**Your instructions**
List each line of the data that holds the word "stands".

── Source data ──

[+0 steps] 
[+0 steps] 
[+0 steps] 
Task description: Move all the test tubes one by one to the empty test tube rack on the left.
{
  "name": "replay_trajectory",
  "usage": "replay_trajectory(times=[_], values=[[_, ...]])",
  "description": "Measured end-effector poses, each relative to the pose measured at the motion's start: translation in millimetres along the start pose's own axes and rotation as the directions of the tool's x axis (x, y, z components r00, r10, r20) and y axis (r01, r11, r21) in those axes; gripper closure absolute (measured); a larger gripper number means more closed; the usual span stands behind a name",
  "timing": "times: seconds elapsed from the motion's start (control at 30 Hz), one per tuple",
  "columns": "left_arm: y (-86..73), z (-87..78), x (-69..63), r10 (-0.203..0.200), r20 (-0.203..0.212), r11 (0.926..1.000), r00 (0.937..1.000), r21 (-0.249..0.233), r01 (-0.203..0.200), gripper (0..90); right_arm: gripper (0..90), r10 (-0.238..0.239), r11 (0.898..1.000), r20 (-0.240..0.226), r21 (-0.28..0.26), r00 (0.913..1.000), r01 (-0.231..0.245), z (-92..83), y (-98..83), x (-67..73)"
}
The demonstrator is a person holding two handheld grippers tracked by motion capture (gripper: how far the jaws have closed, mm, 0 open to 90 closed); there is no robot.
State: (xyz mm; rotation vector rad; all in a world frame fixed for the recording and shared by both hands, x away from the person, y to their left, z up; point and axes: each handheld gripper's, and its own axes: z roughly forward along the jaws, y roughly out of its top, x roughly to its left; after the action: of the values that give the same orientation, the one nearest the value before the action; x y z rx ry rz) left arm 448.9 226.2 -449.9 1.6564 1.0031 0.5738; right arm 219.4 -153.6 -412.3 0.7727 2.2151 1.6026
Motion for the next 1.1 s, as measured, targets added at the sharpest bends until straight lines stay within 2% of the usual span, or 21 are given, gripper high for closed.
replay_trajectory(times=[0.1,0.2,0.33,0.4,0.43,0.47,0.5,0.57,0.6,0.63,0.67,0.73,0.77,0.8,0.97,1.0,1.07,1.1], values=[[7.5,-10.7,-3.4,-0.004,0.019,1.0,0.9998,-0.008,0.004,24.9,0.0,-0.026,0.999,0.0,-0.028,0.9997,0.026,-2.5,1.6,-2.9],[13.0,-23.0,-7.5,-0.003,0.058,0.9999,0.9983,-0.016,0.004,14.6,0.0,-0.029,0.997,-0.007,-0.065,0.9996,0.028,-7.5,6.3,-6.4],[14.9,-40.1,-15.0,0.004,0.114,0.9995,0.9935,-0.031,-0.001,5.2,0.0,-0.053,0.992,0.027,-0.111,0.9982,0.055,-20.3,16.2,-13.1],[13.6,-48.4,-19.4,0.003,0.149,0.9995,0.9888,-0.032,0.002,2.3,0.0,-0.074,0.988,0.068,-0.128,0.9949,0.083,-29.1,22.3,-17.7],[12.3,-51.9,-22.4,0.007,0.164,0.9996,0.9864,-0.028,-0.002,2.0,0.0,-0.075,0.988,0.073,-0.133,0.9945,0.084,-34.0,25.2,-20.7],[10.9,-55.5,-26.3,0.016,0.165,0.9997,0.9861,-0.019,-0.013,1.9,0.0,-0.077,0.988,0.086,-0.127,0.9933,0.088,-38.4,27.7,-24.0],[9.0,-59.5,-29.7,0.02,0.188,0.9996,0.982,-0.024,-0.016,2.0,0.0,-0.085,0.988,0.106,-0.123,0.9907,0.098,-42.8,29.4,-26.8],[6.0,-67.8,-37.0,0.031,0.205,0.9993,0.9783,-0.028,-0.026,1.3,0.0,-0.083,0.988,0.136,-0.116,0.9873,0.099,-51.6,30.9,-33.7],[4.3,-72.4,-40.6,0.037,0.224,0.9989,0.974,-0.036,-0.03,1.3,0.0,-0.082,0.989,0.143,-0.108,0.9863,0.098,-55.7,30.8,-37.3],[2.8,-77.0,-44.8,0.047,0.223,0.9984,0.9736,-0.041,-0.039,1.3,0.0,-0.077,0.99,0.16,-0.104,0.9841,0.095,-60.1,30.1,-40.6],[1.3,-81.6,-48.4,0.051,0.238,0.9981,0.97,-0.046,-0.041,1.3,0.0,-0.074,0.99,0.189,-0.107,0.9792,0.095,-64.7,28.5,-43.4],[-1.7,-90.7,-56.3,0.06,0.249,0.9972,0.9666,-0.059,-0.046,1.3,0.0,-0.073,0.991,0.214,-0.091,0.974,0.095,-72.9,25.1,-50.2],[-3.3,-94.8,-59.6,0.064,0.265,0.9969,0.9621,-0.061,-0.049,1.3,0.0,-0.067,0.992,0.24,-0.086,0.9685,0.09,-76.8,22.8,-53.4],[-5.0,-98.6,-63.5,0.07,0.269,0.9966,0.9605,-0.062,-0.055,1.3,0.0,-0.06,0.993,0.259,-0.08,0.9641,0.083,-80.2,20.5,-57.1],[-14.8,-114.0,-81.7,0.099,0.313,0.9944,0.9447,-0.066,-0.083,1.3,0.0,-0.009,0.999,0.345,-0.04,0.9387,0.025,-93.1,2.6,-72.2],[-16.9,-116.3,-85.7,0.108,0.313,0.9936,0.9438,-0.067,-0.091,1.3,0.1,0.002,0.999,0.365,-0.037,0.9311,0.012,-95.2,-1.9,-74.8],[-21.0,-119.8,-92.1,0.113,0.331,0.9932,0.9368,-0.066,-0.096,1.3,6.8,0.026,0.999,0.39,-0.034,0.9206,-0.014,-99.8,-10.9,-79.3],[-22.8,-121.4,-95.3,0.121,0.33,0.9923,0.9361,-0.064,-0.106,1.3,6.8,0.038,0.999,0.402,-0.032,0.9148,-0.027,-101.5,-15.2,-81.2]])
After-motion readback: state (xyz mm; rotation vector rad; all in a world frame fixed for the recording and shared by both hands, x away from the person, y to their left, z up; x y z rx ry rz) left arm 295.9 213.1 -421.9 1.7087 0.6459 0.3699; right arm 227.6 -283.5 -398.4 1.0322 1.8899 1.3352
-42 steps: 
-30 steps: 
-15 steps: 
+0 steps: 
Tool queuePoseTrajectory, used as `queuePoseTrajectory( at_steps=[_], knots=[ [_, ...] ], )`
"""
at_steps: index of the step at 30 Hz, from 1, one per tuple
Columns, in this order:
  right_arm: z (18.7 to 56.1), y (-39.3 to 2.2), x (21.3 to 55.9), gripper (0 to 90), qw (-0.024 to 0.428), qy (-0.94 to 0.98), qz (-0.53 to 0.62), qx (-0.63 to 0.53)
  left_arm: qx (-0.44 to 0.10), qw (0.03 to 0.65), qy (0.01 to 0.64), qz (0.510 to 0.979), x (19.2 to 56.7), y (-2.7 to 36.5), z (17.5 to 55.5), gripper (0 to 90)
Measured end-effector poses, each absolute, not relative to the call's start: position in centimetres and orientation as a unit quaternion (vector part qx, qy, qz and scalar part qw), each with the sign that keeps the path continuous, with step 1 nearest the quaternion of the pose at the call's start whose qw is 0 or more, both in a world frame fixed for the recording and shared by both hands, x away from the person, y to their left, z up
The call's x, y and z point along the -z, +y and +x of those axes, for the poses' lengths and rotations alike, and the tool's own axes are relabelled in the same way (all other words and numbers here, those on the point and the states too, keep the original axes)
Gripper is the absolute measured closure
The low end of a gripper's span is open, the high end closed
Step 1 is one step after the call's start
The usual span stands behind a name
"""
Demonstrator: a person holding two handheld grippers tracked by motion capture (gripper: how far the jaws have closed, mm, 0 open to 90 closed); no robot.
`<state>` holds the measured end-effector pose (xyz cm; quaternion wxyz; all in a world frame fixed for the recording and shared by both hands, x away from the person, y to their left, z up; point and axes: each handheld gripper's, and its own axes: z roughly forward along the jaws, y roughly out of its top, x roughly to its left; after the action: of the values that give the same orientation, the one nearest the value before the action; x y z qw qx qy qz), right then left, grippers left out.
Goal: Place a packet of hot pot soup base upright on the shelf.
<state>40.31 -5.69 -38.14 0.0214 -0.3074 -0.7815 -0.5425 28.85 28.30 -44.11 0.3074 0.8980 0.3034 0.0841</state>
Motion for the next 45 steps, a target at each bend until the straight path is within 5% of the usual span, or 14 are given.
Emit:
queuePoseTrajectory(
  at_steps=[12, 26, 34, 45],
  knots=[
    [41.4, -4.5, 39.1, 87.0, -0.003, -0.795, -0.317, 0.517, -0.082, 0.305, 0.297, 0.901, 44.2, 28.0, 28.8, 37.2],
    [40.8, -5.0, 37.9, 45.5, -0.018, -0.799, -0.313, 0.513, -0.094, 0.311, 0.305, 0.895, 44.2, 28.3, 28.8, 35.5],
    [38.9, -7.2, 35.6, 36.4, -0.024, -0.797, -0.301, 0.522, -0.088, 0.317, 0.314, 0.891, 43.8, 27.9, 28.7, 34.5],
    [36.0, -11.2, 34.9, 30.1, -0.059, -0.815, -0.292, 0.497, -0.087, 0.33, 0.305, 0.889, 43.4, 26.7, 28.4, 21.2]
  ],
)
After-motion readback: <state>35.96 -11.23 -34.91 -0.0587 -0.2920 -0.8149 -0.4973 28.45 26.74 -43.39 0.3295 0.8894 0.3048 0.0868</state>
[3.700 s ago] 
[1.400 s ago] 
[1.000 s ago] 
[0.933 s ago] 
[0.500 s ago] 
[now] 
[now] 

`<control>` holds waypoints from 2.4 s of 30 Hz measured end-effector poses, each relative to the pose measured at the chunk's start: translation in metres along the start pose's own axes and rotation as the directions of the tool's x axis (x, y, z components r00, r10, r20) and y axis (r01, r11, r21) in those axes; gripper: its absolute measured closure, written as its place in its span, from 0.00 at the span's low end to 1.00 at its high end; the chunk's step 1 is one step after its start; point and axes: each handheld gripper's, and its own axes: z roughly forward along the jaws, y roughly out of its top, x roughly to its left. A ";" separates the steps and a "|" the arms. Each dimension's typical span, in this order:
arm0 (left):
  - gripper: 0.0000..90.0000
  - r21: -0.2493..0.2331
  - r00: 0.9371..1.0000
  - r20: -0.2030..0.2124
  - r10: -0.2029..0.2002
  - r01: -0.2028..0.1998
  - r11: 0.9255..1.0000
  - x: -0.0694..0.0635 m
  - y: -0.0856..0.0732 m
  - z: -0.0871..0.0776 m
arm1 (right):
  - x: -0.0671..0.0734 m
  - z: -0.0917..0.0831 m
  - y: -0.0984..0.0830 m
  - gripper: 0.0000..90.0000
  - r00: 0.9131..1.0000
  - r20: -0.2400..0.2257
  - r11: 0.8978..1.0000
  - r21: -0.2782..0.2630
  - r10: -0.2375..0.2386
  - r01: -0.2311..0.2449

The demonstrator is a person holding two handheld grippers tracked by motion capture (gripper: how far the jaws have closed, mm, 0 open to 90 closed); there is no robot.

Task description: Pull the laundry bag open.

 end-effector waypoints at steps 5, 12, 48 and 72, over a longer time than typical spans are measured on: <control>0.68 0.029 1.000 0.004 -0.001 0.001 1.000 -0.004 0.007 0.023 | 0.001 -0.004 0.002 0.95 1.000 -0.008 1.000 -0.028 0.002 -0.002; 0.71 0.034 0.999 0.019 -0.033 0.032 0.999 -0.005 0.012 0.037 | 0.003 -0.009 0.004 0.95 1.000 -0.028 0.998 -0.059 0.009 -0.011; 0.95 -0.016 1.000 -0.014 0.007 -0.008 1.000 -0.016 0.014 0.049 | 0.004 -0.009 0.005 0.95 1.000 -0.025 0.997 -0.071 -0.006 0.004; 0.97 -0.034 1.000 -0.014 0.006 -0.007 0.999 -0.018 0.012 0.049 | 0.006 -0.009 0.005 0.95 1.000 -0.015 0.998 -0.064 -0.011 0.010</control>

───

**Answer**
  "description": "Measured end-effector poses, each relative to the pose measured at the motion's start: translation in millimetres along the start pose's own axes and rotation as the directions of the tool's x axis (x, y, z components r00, r10, r20) and y axis (r01, r11, r21) in those axes; gripper closure absolute (measured); a larger gripper number means more closed; the usual span stands behind a name",
The usual span stands behind a name

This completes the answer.